Problem description:
Find the line containing "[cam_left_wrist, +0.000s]", then print it and each line after it through the end of the listing exactly, with no pictures.
%%
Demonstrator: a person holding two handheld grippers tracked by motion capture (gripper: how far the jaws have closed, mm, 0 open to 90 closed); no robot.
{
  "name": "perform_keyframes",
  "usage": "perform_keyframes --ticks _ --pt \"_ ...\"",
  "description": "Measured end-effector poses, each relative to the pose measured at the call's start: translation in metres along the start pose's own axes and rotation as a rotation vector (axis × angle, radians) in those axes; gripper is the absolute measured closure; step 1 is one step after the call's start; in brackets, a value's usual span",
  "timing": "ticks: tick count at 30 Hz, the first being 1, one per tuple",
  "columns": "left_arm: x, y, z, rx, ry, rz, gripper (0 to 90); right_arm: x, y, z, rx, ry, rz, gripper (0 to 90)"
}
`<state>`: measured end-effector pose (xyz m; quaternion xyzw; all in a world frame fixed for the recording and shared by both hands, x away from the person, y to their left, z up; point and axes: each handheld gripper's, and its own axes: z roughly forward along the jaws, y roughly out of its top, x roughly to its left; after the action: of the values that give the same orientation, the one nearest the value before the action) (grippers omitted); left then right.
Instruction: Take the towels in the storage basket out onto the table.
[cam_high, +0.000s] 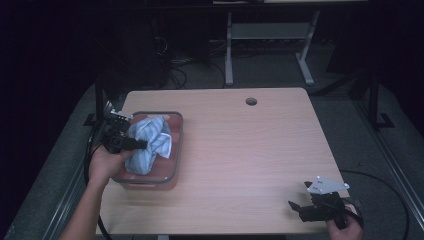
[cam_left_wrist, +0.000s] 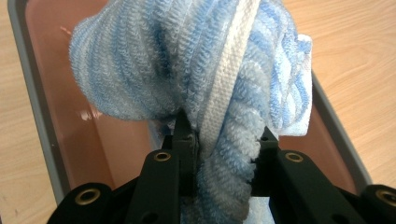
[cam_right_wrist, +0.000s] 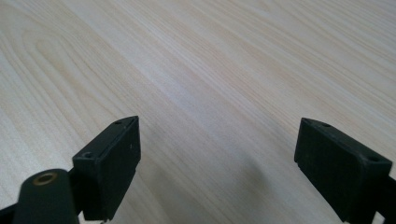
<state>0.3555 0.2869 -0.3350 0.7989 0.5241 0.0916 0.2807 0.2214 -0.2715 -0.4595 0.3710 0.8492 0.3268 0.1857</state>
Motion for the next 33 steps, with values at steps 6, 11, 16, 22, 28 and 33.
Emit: perform_keyframes --ticks 6,11,16,22,28,33 --pt "-0.004 0.001 -0.011 -0.032 -0.003 0.011 70.7 -0.002 -0.001 -0.001 -0.004 -0.007 0.007 13.9" --pt "-0.007 0.005 -0.02 -0.061 -0.016 0.018 70.6 -0.003 -0.001 -0.001 -0.005 -0.012 0.013 13.9" --pt "-0.011 0.01 -0.028 -0.087 -0.026 0.02 70.6 -0.003 0.0 -0.001 -0.005 -0.011 0.005 13.9" --pt "-0.018 0.017 -0.037 -0.125 -0.055 0.018 70.5 -0.004 -0.001 -0.001 -0.005 -0.016 0.007 13.9" --pt "-0.026 0.024 -0.041 -0.144 -0.101 0.025 70.6 -0.006 -0.002 -0.003 -0.008 -0.022 0.018 13.9" --pt "-0.037 0.033 -0.044 -0.167 -0.137 0.044 70.5 -0.005 -0.001 -0.003 -0.005 -0.021 0.017 13.9"
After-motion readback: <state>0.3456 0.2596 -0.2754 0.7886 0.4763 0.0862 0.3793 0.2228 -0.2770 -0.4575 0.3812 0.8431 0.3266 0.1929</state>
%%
Problem solution:
[cam_left_wrist, +0.000s] 
[cam_right_wrist, +0.000s] 
<state>0.3555 0.2869 -0.3350 0.7989 0.5241 0.0916 0.2807 0.2214 -0.2715 -0.4595 0.3710 0.8492 0.3268 0.1857</state>
Motion for the next 33 steps, with values at steps 6, 11, 16, 22, 28 and 33.
Emit: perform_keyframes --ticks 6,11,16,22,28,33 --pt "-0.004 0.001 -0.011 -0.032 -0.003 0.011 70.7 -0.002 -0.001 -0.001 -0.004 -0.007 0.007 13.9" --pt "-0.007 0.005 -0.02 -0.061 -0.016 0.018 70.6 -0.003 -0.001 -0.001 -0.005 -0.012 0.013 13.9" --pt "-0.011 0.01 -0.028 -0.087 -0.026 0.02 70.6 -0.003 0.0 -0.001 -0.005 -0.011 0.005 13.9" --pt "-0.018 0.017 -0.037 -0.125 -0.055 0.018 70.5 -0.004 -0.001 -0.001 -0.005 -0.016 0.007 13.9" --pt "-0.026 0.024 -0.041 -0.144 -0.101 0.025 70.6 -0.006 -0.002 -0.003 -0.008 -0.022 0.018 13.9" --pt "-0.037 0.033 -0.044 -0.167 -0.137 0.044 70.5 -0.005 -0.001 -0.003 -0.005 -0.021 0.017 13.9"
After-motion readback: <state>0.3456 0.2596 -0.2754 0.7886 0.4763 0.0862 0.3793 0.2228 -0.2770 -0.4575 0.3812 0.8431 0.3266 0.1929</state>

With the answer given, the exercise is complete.